After officers left, she went into the bedroom where the bear was and saw "white dust everywhere and immediately knew it was Nathan".

The IPCC said the officer who spilled some of the bear's contents said he replaced "all but a small amount and did not inform anyone as he was satisfied he had cleaned it up as best he could".

"The IPCC's investigator also concluded that there was no evidence that the officer who allegedly covered up what happened was aware of the memory bear or any damage caused to it," a spokesman said.

Image copyright Family photo
Image caption The IPCC said ashes were spilt but 'there was no evidence to suggest that any of the officers involved realised the significance of the bear'

Steve Bimson, IPCC operations manager, said the investigation involved "some very emotive issues" and recognised the distress it has caused.

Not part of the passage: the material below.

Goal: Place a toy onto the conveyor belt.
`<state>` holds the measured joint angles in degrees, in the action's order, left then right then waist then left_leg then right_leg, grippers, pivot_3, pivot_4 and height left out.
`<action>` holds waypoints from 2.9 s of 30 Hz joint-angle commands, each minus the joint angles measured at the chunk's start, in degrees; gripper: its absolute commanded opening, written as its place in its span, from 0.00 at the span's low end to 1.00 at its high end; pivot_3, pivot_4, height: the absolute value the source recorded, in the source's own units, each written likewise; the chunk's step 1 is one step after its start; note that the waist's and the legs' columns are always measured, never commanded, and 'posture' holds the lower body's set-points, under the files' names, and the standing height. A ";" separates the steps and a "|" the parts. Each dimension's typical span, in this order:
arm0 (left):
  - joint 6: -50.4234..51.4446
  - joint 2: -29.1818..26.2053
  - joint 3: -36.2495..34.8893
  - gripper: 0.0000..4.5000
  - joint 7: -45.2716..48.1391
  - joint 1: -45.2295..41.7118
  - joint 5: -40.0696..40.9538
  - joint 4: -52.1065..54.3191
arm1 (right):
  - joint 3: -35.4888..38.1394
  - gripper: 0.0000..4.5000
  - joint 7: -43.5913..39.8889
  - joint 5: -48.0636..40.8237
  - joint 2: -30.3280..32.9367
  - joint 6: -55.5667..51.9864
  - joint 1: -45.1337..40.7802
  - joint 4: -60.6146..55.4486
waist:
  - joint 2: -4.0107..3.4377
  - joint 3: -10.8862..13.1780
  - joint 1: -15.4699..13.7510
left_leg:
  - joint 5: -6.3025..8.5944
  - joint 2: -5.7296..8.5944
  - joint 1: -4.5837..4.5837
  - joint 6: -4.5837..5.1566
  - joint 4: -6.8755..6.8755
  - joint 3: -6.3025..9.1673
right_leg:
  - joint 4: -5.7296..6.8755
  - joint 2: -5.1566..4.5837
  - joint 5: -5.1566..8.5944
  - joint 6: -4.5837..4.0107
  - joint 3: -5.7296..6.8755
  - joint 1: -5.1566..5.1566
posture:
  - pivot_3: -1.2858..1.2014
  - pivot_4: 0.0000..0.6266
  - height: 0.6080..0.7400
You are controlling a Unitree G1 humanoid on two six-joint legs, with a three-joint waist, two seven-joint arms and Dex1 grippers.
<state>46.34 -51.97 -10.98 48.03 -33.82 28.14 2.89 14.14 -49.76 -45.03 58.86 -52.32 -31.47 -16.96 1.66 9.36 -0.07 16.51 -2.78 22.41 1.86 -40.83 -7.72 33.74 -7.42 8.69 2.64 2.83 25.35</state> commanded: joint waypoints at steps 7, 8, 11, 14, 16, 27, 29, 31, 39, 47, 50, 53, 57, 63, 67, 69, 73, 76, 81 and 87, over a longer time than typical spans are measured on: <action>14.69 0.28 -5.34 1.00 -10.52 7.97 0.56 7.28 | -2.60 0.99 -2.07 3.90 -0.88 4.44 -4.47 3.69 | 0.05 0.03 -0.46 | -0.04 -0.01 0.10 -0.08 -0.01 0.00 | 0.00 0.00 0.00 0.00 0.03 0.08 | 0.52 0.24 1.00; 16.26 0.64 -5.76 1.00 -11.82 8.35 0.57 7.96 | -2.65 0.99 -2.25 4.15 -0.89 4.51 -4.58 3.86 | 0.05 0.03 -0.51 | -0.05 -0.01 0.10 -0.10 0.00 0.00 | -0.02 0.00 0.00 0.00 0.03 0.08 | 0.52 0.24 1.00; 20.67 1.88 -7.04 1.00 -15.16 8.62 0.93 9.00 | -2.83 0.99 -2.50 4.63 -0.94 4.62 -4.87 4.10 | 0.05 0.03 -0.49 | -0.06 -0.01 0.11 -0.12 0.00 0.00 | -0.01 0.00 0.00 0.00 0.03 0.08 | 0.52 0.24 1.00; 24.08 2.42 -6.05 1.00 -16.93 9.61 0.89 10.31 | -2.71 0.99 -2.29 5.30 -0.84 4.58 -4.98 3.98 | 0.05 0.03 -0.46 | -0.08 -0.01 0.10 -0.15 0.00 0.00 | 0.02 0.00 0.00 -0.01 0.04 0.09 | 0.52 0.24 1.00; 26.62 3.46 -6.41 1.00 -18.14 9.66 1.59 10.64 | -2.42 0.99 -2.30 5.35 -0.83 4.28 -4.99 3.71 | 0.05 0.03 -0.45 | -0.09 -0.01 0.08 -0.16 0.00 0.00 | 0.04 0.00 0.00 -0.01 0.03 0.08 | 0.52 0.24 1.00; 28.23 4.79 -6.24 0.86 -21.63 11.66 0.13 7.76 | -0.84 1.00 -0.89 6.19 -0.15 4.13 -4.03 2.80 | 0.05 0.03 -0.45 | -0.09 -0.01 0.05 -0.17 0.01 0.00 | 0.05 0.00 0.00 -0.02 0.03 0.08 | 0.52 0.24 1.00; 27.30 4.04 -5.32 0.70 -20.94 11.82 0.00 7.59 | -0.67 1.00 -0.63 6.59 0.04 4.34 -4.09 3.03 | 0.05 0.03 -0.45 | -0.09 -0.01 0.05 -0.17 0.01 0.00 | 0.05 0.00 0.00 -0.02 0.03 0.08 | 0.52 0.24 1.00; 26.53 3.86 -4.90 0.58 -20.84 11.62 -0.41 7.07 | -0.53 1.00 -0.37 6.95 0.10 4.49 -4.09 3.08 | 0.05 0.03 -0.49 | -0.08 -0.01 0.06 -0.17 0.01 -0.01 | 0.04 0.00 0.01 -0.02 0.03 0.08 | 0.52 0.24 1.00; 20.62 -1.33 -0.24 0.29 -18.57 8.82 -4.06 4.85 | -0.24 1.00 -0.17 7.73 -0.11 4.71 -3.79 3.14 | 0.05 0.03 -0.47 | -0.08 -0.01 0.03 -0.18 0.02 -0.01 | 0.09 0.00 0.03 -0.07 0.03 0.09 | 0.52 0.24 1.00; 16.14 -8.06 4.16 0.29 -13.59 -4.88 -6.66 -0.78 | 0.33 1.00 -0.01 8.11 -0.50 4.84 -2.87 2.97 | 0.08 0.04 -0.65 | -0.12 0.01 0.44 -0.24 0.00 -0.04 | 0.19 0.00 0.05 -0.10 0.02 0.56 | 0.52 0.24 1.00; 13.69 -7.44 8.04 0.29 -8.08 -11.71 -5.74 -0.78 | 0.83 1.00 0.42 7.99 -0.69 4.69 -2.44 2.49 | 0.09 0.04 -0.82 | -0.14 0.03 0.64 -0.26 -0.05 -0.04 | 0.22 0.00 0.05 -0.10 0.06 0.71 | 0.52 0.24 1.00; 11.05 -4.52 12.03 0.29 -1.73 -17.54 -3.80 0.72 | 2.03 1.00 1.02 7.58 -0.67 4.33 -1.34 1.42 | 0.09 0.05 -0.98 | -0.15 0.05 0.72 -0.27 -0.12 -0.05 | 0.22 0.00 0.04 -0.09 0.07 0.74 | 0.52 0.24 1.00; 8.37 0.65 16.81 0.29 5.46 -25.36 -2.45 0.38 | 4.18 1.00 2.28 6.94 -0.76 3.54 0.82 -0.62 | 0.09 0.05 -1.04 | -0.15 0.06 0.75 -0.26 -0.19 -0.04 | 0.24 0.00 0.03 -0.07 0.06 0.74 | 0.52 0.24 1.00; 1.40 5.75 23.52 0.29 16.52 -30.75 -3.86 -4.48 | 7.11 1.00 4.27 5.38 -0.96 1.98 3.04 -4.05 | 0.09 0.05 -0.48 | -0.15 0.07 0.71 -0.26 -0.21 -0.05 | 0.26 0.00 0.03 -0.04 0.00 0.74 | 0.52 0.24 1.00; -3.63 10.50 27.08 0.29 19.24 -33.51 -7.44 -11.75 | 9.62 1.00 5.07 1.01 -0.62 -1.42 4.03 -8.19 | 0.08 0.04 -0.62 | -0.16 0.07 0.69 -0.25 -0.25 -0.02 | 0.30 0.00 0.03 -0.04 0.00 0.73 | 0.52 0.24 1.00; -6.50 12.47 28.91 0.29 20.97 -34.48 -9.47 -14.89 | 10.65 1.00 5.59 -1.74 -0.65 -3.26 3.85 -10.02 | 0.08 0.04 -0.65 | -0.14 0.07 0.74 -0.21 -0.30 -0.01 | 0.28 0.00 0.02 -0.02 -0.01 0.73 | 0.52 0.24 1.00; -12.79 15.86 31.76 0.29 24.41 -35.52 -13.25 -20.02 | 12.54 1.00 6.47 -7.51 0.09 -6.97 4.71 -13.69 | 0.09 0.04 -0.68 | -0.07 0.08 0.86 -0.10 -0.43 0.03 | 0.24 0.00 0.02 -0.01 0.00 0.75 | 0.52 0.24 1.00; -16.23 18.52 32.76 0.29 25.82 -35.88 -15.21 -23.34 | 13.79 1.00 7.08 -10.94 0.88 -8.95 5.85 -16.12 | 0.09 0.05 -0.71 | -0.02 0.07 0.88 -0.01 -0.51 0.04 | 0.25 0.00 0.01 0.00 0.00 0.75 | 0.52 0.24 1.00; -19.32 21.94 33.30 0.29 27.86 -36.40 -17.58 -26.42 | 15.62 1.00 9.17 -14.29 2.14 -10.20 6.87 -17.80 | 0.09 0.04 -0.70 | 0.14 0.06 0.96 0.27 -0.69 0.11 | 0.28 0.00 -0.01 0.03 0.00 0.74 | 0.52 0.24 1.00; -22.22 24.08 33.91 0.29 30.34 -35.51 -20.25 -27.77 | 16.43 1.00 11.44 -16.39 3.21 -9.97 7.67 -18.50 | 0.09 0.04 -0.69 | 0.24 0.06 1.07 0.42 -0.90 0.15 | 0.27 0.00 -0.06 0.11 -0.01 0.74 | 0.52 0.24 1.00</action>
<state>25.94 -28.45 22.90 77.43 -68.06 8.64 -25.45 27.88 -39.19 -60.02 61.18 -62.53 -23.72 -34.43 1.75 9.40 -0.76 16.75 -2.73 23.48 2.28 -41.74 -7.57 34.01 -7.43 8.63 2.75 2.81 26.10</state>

"However, our investigator concluded that there was no evidence to suggest that any of the officers involved realised the significance of the memory bear or knew what it contained," he said.

But Ms Wright said: "I think it's disgusting. I've had no apology and my solicitor is now trying to get access to the camera footage... and I've contacted my local MP.

"They said it deeply affected their officers, but can you imagine how I felt?"